*Data records:*
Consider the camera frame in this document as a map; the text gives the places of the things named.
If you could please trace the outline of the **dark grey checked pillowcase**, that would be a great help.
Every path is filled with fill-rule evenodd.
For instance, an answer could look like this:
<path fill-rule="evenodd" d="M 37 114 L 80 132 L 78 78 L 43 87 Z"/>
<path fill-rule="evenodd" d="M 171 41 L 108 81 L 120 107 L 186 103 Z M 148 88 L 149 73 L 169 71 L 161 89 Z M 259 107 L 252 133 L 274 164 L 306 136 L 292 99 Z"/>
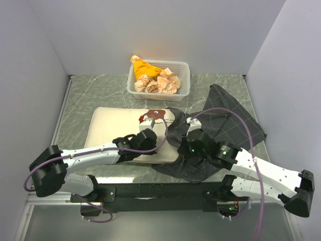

*Activity:*
Return the material exactly as given, apart from the pictures.

*Written answer:*
Consider the camera frame in this document as a map; the text gives the places of the things named.
If you could please trace the outline of the **dark grey checked pillowcase**, that would be a great help.
Every path is filled with fill-rule evenodd.
For instance, an answer could look like this:
<path fill-rule="evenodd" d="M 37 114 L 80 132 L 78 78 L 43 87 Z"/>
<path fill-rule="evenodd" d="M 171 41 L 108 81 L 120 107 L 186 103 Z M 148 88 L 149 73 L 169 71 L 161 89 Z M 259 107 L 252 133 L 274 164 L 306 136 L 292 99 Z"/>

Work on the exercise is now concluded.